Among the records that follow, set down only the lines from the one containing "(260, 65): 125" to the one containing "From a set of", both included, exactly.

(Items from a data source)
++++++

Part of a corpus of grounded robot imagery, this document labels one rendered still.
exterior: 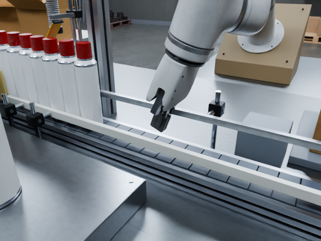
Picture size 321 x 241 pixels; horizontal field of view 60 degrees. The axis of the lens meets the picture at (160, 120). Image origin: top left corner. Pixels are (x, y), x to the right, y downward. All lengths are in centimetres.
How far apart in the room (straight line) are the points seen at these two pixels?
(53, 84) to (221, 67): 79
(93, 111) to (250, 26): 39
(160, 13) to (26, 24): 710
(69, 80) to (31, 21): 185
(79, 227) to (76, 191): 8
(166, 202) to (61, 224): 19
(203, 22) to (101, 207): 33
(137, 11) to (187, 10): 930
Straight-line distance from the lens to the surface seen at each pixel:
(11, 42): 85
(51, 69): 72
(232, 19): 47
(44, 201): 51
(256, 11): 49
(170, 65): 47
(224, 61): 129
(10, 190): 52
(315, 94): 119
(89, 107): 67
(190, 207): 54
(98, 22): 78
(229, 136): 78
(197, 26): 45
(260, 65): 125
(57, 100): 74
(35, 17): 249
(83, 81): 65
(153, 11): 946
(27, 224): 48
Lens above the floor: 120
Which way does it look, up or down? 26 degrees down
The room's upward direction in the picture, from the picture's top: straight up
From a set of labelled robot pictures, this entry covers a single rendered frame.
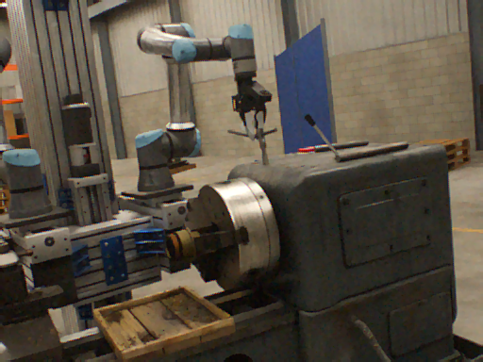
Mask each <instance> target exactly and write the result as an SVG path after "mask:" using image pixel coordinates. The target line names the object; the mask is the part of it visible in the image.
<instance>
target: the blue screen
mask: <svg viewBox="0 0 483 362"><path fill-rule="evenodd" d="M274 66H275V78H276V91H277V98H278V104H279V111H280V124H281V131H282V138H283V144H284V155H285V154H289V153H299V152H298V150H299V149H303V148H308V147H314V146H323V145H327V143H326V142H324V139H322V137H321V135H319V133H318V132H317V130H316V129H315V128H313V126H311V125H310V124H309V123H308V122H307V121H306V119H305V118H304V117H305V116H306V114H310V116H311V117H312V118H313V121H315V123H316V125H317V127H318V128H319V129H320V130H321V132H322V133H323V134H324V136H325V137H326V138H327V140H328V141H329V142H330V143H331V144H333V143H338V141H337V133H336V125H335V110H334V103H333V95H332V88H331V80H330V64H329V57H328V50H327V42H326V26H325V18H321V19H320V24H319V25H318V26H316V27H315V28H314V29H312V30H311V31H310V32H309V33H308V34H306V35H305V36H303V37H302V39H300V40H298V41H297V42H294V41H291V46H289V47H288V49H286V50H284V51H283V52H282V53H281V54H279V55H278V56H277V55H274Z"/></svg>
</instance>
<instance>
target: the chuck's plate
mask: <svg viewBox="0 0 483 362"><path fill-rule="evenodd" d="M235 179H238V180H240V181H241V182H243V183H244V184H245V185H246V186H248V188H249V189H250V190H252V193H253V194H254V195H255V197H256V200H258V205H259V207H260V208H261V211H262V215H263V218H264V220H265V222H266V229H267V233H268V237H269V243H270V261H269V266H268V269H267V272H266V275H265V276H264V278H263V279H262V281H260V282H263V281H266V280H268V279H271V278H272V277H273V276H274V274H275V273H276V271H277V266H278V263H279V258H280V237H279V233H278V228H277V221H276V218H275V214H274V210H273V208H272V206H271V204H270V201H269V200H268V198H267V197H266V194H265V193H264V192H263V190H262V188H261V187H260V186H259V185H258V184H257V183H256V182H255V181H253V180H252V179H251V178H246V177H244V178H235Z"/></svg>
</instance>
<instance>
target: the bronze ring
mask: <svg viewBox="0 0 483 362"><path fill-rule="evenodd" d="M198 236H201V235H200V234H199V233H198V232H197V231H195V232H192V233H191V231H190V229H188V228H184V229H183V230H181V231H178V232H175V233H173V234H172V235H168V236H165V239H164V247H165V254H166V255H167V257H168V258H169V261H178V260H179V261H185V260H188V259H189V260H194V259H195V257H196V254H199V253H201V252H202V251H203V250H201V251H196V247H195V243H194V239H193V237H198Z"/></svg>
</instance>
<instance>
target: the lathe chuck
mask: <svg viewBox="0 0 483 362"><path fill-rule="evenodd" d="M223 182H229V183H227V184H219V183H220V182H215V183H210V184H206V185H205V186H202V187H201V189H200V190H199V193H200V195H201V199H202V200H203V203H204V204H205V208H206V210H207V212H208V215H209V218H210V219H211V221H212V222H215V223H216V225H218V227H219V229H217V230H215V231H213V230H211V231H210V233H214V232H218V231H226V230H237V229H240V226H243V228H245V231H246V235H247V238H248V242H246V243H247V244H245V245H243V243H239V244H234V245H231V246H227V247H223V250H222V251H221V252H220V253H219V254H218V283H217V285H218V286H219V287H220V288H222V289H225V290H228V291H230V290H233V289H238V288H243V287H248V286H251V285H253V284H255V283H259V282H260V281H262V279H263V278H264V276H265V275H266V272H267V269H268V266H269V261H270V243H269V237H268V233H267V229H266V222H265V220H264V218H263V215H262V211H261V208H260V207H259V205H258V200H256V197H255V195H254V194H253V193H252V190H250V189H249V188H248V186H246V185H245V184H244V183H243V182H241V181H240V180H238V179H230V180H226V181H223ZM254 269H258V274H257V275H255V276H253V277H248V273H249V272H251V271H252V270H254Z"/></svg>
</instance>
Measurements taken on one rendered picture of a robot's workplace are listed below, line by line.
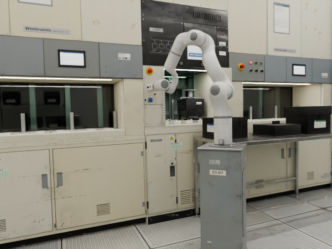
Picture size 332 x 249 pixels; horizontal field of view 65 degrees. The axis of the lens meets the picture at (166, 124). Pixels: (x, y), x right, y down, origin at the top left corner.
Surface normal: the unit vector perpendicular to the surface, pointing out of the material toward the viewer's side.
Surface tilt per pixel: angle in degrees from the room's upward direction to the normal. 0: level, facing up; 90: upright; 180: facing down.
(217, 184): 90
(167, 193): 90
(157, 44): 90
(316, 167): 90
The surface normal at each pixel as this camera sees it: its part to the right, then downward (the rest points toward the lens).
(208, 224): -0.39, 0.06
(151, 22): 0.38, 0.04
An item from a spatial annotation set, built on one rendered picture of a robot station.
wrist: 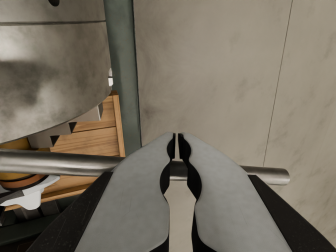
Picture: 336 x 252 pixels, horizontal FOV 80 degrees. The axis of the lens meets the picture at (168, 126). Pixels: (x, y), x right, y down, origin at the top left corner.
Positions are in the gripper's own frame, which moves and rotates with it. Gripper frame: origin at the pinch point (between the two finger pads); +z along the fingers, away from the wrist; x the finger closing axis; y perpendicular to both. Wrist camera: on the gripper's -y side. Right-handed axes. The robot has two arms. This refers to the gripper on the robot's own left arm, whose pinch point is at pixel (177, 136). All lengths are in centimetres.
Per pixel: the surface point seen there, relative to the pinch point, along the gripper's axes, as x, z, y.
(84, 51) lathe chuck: -9.3, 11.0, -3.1
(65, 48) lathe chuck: -10.0, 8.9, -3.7
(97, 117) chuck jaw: -11.1, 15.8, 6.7
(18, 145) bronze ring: -22.1, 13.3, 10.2
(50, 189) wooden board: -35, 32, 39
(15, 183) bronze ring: -23.4, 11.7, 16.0
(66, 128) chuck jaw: -15.5, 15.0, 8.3
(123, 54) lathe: -20, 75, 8
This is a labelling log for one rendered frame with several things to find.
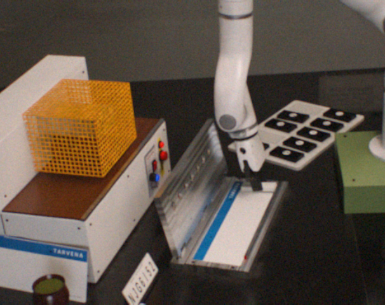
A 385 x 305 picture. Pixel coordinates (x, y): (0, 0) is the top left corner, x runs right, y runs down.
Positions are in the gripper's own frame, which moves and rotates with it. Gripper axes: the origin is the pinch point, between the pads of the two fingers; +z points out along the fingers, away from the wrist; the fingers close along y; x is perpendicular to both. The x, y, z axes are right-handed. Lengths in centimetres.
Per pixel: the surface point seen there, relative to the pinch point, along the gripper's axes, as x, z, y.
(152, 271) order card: 16.2, -1.1, -43.6
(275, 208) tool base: -6.5, 4.0, -9.4
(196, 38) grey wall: 89, 14, 189
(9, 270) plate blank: 50, -10, -52
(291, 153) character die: -3.8, 3.7, 22.6
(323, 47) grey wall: 30, 36, 205
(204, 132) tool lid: 10.3, -18.7, -3.2
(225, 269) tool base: -0.8, 3.1, -38.5
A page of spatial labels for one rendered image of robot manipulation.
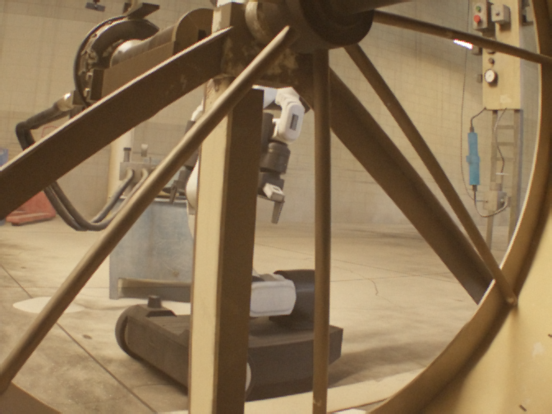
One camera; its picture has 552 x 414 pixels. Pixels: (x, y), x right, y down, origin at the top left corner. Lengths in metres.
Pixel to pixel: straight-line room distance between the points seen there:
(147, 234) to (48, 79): 6.47
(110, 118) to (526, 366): 0.90
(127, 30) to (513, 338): 1.18
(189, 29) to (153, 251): 2.09
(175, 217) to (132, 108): 2.26
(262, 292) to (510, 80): 1.62
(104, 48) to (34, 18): 7.99
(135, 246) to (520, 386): 2.37
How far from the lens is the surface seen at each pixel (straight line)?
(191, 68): 1.00
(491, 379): 1.26
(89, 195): 9.58
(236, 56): 1.03
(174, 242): 3.20
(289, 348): 1.92
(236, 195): 1.11
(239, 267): 1.13
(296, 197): 11.38
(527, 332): 1.32
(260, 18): 1.02
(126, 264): 3.22
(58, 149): 0.92
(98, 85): 1.53
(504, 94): 2.98
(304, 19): 0.88
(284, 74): 1.08
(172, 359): 1.84
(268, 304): 1.99
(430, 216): 1.35
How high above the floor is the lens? 0.64
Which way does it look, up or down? 2 degrees down
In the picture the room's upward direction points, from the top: 4 degrees clockwise
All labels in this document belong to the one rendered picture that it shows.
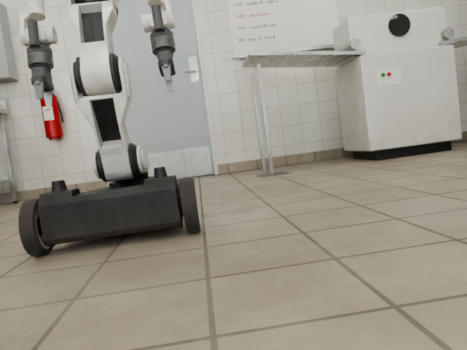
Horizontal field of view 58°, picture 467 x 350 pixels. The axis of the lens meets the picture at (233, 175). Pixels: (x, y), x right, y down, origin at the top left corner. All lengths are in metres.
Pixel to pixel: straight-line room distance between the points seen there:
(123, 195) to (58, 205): 0.21
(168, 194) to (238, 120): 2.90
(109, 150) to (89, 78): 0.27
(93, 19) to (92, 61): 0.20
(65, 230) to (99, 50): 0.64
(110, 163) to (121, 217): 0.30
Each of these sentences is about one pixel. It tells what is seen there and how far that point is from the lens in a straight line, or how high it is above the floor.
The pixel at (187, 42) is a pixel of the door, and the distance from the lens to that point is 4.40.
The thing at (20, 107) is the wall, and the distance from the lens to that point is 4.59.
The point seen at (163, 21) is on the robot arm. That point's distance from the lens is 1.70.
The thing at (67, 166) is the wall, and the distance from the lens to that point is 4.44.
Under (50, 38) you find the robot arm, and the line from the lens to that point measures 1.79.
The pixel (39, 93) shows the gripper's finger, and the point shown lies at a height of 0.56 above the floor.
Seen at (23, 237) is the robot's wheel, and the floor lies 0.08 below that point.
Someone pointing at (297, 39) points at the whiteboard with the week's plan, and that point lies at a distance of 4.48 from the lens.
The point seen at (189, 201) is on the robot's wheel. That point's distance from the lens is 1.41.
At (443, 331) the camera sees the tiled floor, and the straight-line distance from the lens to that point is 0.70.
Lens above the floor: 0.30
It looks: 4 degrees down
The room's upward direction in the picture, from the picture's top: 7 degrees counter-clockwise
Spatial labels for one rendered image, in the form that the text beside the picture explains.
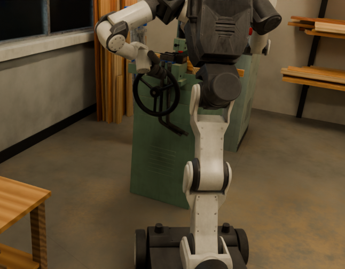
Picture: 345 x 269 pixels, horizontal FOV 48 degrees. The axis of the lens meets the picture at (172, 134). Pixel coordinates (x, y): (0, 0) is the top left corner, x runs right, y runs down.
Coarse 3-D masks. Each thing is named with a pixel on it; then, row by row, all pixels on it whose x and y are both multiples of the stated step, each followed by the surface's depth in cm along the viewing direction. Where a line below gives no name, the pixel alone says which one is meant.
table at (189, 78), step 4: (128, 64) 238; (132, 64) 236; (128, 68) 239; (132, 68) 237; (128, 72) 239; (132, 72) 238; (136, 72) 237; (188, 72) 228; (184, 76) 226; (188, 76) 225; (192, 76) 224; (152, 80) 224; (156, 80) 223; (164, 80) 221; (180, 80) 221; (184, 80) 222; (188, 80) 226; (192, 80) 225; (196, 80) 224; (200, 80) 223; (180, 84) 218; (184, 84) 224; (192, 84) 226
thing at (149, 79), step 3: (144, 78) 237; (147, 78) 236; (150, 78) 235; (141, 81) 238; (147, 81) 236; (150, 81) 236; (159, 84) 234; (186, 84) 227; (189, 84) 227; (171, 87) 231; (180, 87) 229; (183, 87) 228; (186, 87) 228; (189, 87) 227; (189, 90) 228
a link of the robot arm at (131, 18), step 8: (128, 8) 157; (136, 8) 157; (144, 8) 158; (104, 16) 158; (112, 16) 156; (120, 16) 155; (128, 16) 156; (136, 16) 157; (144, 16) 158; (96, 24) 160; (112, 24) 157; (120, 24) 154; (128, 24) 156; (136, 24) 159; (96, 32) 161; (112, 32) 154; (120, 32) 155; (112, 40) 154; (120, 40) 157; (112, 48) 157; (120, 48) 160
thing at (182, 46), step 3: (174, 39) 233; (177, 39) 233; (180, 39) 232; (183, 39) 232; (174, 42) 234; (177, 42) 233; (180, 42) 232; (183, 42) 232; (180, 45) 233; (183, 45) 232; (186, 45) 236; (174, 48) 235; (177, 48) 234; (180, 48) 234; (183, 48) 233; (186, 48) 237
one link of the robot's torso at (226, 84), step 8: (208, 64) 156; (216, 64) 157; (200, 72) 163; (208, 72) 151; (216, 72) 152; (224, 72) 147; (232, 72) 154; (208, 80) 150; (216, 80) 146; (224, 80) 146; (232, 80) 147; (208, 88) 150; (216, 88) 145; (224, 88) 146; (232, 88) 146; (240, 88) 147; (208, 96) 154; (216, 96) 146; (224, 96) 146; (232, 96) 146; (216, 104) 156; (224, 104) 157
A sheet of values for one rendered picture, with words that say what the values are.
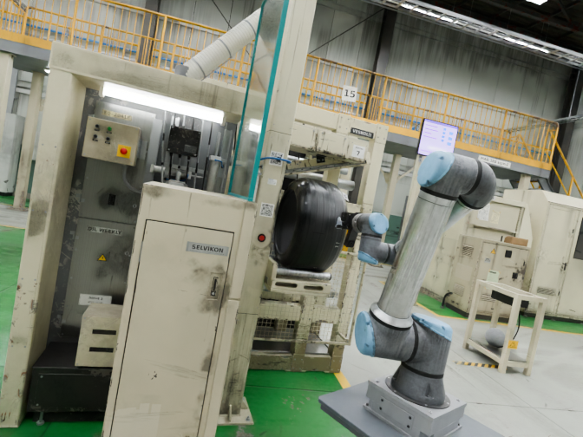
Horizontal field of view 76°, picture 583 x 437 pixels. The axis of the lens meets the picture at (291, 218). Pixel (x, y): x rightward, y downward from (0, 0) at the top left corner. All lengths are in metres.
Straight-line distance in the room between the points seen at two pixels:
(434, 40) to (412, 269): 13.00
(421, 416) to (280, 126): 1.51
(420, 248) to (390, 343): 0.35
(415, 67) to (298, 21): 11.32
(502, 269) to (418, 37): 8.99
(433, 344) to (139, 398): 1.05
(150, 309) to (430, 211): 0.99
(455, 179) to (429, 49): 12.75
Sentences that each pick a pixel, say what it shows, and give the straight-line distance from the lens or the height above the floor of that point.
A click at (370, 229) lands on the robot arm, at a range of 1.62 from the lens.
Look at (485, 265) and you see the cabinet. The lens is 6.49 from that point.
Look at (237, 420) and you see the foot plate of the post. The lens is 2.43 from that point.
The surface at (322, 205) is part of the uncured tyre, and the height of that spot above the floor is 1.30.
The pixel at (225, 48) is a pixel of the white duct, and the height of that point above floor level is 2.10.
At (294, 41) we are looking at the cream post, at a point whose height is 2.15.
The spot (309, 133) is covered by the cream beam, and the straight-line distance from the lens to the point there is 2.44.
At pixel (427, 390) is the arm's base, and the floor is 0.74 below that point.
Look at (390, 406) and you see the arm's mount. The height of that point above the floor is 0.66.
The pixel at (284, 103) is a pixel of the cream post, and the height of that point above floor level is 1.81.
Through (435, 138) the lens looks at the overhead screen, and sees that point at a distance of 6.19.
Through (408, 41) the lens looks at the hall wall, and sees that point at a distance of 13.60.
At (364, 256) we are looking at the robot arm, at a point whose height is 1.13.
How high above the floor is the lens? 1.31
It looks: 3 degrees down
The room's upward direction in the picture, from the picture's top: 11 degrees clockwise
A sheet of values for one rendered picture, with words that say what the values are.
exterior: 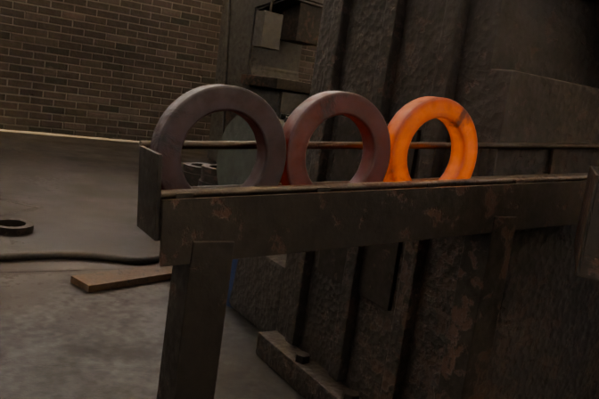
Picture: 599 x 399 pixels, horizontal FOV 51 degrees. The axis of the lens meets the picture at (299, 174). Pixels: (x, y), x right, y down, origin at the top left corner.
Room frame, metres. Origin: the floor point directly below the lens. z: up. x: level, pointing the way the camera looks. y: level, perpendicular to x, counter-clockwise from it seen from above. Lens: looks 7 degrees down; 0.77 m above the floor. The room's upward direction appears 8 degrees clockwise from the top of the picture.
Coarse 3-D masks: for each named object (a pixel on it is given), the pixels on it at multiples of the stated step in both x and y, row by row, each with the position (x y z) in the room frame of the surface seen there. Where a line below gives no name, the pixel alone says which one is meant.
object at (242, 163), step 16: (240, 128) 2.31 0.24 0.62; (224, 160) 2.39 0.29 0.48; (240, 160) 2.28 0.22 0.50; (224, 176) 2.37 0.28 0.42; (240, 176) 2.26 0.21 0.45; (256, 256) 2.01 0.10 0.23; (272, 256) 1.95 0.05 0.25; (240, 272) 2.09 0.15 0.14; (256, 272) 1.99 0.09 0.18; (272, 272) 1.91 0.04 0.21; (240, 288) 2.07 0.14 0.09; (256, 288) 1.98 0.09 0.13; (272, 288) 1.90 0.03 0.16; (240, 304) 2.06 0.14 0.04; (256, 304) 1.97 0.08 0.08; (272, 304) 1.89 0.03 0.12; (256, 320) 1.96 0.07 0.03; (272, 320) 1.88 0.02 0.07
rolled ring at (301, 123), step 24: (312, 96) 0.91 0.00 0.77; (336, 96) 0.91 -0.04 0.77; (360, 96) 0.93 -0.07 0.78; (288, 120) 0.90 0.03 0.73; (312, 120) 0.89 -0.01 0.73; (360, 120) 0.93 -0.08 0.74; (384, 120) 0.96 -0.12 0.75; (288, 144) 0.87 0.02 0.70; (384, 144) 0.96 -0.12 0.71; (288, 168) 0.87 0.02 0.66; (360, 168) 0.97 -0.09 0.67; (384, 168) 0.96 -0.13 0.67
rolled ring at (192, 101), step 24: (192, 96) 0.79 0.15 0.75; (216, 96) 0.81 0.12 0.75; (240, 96) 0.82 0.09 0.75; (168, 120) 0.78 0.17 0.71; (192, 120) 0.79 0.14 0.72; (264, 120) 0.84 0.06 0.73; (168, 144) 0.78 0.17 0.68; (264, 144) 0.85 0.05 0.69; (168, 168) 0.78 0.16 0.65; (264, 168) 0.85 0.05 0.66
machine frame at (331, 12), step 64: (384, 0) 1.56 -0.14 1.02; (448, 0) 1.34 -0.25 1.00; (512, 0) 1.27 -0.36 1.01; (576, 0) 1.37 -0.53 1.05; (320, 64) 1.77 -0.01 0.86; (384, 64) 1.49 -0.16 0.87; (448, 64) 1.31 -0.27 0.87; (512, 64) 1.29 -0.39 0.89; (576, 64) 1.40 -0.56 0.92; (320, 128) 1.68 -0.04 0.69; (512, 128) 1.22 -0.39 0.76; (576, 128) 1.33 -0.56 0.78; (320, 256) 1.64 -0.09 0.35; (384, 256) 1.42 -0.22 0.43; (448, 256) 1.27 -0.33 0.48; (512, 256) 1.26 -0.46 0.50; (320, 320) 1.62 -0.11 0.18; (384, 320) 1.41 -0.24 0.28; (448, 320) 1.25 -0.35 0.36; (512, 320) 1.28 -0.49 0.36; (576, 320) 1.41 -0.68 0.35; (320, 384) 1.49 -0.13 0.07; (384, 384) 1.34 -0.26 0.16; (512, 384) 1.31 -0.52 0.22; (576, 384) 1.43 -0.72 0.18
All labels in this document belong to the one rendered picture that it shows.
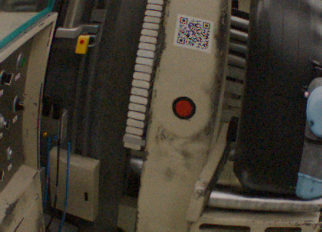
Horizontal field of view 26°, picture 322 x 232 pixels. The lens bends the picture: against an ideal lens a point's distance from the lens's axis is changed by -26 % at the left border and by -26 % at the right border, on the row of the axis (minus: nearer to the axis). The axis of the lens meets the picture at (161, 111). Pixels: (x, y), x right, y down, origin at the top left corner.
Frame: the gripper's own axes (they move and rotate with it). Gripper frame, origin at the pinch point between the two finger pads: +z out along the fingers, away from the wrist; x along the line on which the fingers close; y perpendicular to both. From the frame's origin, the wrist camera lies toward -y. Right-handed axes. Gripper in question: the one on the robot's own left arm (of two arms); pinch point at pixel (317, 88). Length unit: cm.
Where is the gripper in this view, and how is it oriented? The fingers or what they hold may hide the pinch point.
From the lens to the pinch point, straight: 147.5
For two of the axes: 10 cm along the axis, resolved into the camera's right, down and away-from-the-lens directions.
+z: 1.9, -2.0, 9.6
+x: -9.7, -2.1, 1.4
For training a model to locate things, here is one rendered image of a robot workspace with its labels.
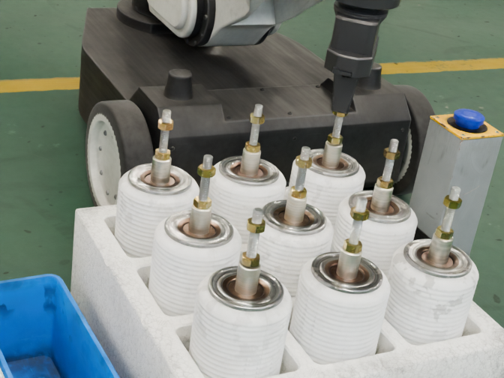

++++++

■ COMPLETED EXERCISE
(260, 65): 125
(57, 100): 74
(35, 17): 249
(83, 81): 65
(153, 11): 946
(27, 224): 48
Lens above the floor: 120
Which way does it look, up or down? 26 degrees down
The room's upward direction in the picture, from the picture's top: straight up
From a set of labelled robot pictures, this entry covers a single rendered frame.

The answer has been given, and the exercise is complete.